_TASK TO COMPLETE_
Please output exactly the lines below, starting at the line that has "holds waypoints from" and ending at the line that has "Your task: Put", both included; leave out all pictures and include nothing else.

_Stored records_
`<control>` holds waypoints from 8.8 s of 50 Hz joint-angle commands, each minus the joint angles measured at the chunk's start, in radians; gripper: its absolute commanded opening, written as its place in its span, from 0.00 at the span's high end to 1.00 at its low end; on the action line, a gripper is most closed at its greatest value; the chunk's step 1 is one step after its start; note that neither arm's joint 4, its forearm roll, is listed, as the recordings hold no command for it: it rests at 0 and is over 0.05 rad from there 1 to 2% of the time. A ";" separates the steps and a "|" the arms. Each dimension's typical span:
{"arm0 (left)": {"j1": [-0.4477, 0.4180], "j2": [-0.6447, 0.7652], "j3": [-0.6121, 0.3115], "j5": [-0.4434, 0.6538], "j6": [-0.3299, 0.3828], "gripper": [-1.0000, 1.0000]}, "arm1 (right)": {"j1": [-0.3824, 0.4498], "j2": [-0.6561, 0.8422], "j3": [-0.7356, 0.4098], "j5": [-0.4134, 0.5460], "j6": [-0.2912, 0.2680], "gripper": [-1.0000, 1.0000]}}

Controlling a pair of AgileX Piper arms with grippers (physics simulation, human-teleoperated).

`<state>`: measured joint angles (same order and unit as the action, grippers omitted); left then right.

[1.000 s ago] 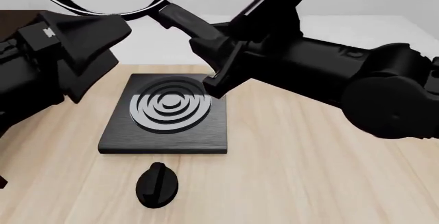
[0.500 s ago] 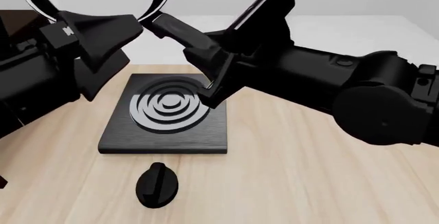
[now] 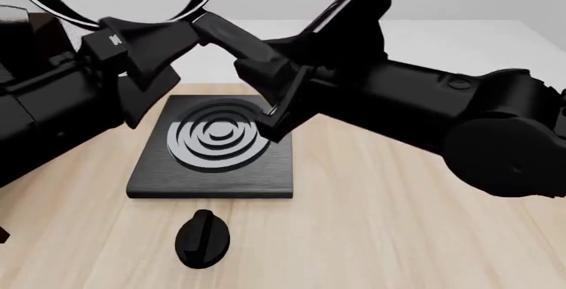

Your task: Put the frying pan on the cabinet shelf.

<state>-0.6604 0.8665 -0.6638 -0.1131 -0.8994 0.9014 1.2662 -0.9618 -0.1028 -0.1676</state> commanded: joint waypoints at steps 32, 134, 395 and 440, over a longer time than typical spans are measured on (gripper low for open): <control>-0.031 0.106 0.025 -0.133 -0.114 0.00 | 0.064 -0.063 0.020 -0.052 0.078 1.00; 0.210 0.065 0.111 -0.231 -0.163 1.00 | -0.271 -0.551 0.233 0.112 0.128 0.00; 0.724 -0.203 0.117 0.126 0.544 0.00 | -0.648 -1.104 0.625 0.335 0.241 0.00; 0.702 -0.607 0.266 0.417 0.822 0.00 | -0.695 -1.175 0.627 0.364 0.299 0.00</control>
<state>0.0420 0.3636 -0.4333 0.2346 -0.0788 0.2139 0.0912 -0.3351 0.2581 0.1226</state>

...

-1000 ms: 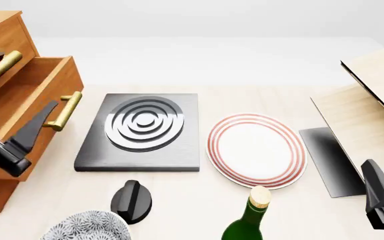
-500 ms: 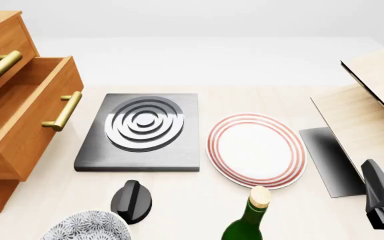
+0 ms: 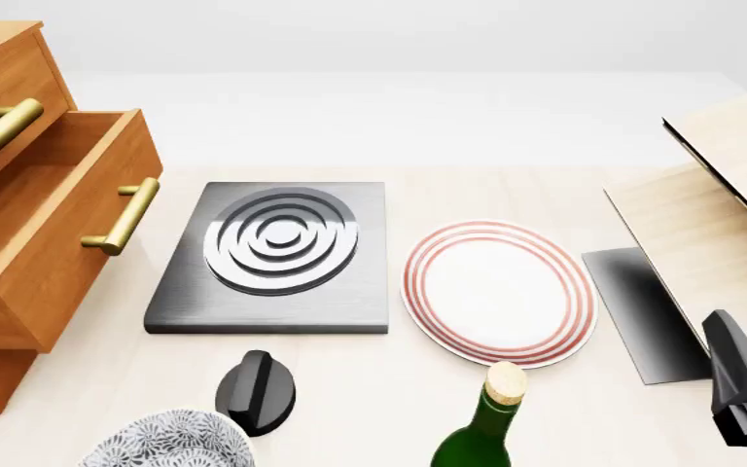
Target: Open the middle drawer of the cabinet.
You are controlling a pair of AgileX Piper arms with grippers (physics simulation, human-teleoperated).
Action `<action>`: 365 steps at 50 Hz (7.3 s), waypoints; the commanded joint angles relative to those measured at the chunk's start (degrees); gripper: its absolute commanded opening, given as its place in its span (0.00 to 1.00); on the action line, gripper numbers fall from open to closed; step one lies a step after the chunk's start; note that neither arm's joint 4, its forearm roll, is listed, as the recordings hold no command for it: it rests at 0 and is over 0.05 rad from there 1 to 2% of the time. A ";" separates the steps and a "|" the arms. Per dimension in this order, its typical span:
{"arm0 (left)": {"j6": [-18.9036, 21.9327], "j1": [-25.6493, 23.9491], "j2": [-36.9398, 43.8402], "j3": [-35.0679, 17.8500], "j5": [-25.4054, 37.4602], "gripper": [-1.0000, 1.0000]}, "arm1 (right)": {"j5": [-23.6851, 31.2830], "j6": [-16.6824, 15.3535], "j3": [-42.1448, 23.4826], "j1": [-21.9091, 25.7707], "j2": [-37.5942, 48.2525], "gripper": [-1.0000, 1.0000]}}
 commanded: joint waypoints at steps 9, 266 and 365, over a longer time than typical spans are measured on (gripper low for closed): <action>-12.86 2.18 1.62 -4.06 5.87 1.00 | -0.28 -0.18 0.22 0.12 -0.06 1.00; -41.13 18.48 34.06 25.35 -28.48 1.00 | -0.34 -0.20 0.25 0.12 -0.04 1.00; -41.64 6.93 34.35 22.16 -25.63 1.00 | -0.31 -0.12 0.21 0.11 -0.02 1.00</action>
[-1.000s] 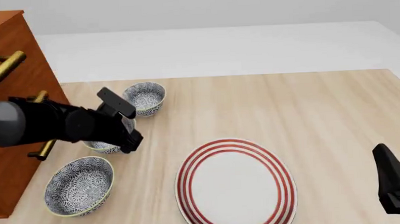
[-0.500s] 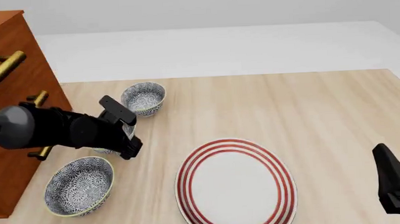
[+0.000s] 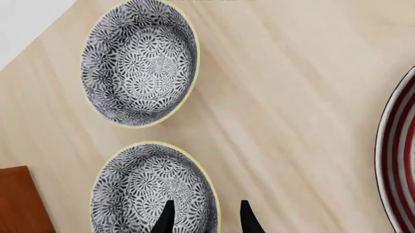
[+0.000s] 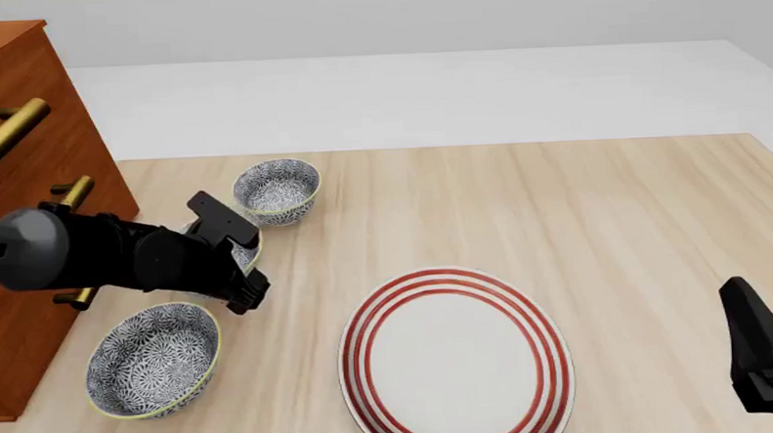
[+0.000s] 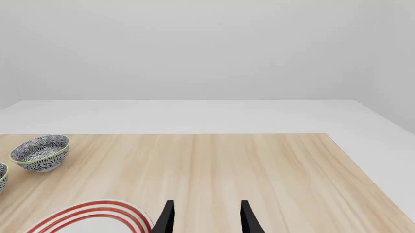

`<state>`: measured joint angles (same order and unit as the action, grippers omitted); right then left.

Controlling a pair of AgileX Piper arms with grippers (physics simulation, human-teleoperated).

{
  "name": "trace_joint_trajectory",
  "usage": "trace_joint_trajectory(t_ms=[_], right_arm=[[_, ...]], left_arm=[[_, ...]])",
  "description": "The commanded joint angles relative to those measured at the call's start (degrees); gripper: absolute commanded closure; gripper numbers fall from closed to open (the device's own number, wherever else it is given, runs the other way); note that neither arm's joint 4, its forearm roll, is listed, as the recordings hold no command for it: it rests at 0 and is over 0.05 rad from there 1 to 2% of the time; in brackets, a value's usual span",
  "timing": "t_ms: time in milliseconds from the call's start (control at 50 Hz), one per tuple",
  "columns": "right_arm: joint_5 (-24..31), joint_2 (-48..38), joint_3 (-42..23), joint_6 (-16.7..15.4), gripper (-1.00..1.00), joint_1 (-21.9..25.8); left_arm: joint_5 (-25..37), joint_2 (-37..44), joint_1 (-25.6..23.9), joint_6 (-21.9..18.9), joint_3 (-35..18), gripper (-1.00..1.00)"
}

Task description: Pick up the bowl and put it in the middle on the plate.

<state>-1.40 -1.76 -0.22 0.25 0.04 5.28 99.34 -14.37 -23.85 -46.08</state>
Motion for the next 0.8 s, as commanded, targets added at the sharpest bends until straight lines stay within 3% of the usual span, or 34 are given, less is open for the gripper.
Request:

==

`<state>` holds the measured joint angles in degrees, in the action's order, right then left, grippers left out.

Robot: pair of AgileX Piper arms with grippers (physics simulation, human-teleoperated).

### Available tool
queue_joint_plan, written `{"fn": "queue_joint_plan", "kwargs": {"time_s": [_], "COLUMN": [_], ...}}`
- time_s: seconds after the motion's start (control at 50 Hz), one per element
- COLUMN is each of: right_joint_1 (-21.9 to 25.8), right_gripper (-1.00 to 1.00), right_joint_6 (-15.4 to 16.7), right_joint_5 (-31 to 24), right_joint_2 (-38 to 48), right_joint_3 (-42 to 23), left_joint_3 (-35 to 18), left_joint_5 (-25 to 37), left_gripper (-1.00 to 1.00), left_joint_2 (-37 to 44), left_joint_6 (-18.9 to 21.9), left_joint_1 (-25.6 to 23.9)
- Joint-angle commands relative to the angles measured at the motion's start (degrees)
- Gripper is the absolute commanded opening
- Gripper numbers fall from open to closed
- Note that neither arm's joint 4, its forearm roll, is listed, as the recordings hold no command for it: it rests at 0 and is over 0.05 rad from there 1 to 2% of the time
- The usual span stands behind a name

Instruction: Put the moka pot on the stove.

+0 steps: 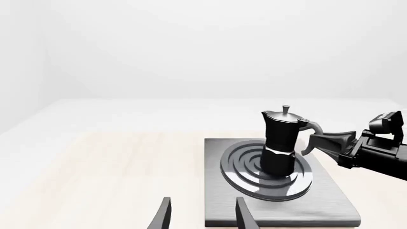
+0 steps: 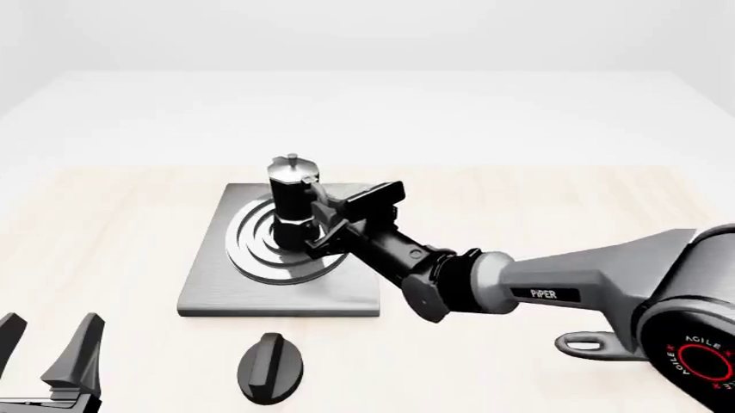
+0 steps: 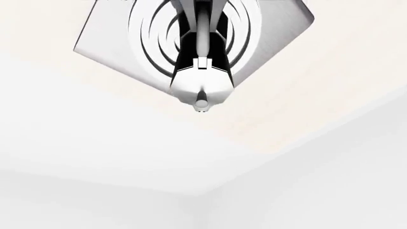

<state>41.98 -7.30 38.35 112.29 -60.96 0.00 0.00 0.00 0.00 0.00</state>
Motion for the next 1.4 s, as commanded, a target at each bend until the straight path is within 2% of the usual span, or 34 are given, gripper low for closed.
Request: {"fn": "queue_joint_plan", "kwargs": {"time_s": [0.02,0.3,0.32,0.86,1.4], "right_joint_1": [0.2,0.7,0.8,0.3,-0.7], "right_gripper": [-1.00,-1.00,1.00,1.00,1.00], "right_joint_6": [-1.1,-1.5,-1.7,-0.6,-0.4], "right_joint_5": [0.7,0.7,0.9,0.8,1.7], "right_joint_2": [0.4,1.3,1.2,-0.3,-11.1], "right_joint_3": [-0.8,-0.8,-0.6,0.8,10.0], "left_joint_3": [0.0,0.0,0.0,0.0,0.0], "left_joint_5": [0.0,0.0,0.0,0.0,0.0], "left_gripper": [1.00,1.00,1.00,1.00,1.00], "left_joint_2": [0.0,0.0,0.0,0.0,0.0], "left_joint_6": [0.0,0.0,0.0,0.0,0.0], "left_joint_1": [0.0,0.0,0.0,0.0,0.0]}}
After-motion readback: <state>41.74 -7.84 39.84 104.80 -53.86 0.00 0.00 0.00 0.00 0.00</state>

_TASK RESPONSE_
`<control>` holds waypoints from 8.8 s of 50 Hz joint-angle commands, each minus the joint angles measured at the chunk's start, in radians; gripper: its absolute commanded opening, written as its place in its span, from 0.00 at the span's high end to 1.00 at its low end; on the action line, a gripper is most closed at its greatest value; the chunk's step 1 is one step after its start; note that neither arm's joint 4, its forearm roll, is listed, as the recordings hold no command for it: it rests at 0 and is over 0.05 rad from there 1 to 2% of the time. A ";" separates the steps and a "|" the arms. Each dimension's typical span:
{"arm0 (left)": {"j1": [-0.4477, 0.4180], "j2": [-0.6447, 0.7652], "j3": [-0.6121, 0.3115], "j5": [-0.4434, 0.6538], "j6": [-0.3299, 0.3828], "gripper": [-1.0000, 1.0000]}, "arm1 (right)": {"j1": [-0.3824, 0.4498], "j2": [-0.6561, 0.8422], "j3": [-0.7356, 0.4098], "j5": [-0.4134, 0.5460], "j6": [-0.2912, 0.2680], "gripper": [-1.0000, 1.0000]}}

Controlling a pair of AgileX Piper arms with grippers (physics simulation, human-teleoperated).

`<state>`: measured joint angles (same order and unit as the action, grippers omitted); left then right.

[1.000 s ago] 
[0.500 s ago] 
[now] 

Your task: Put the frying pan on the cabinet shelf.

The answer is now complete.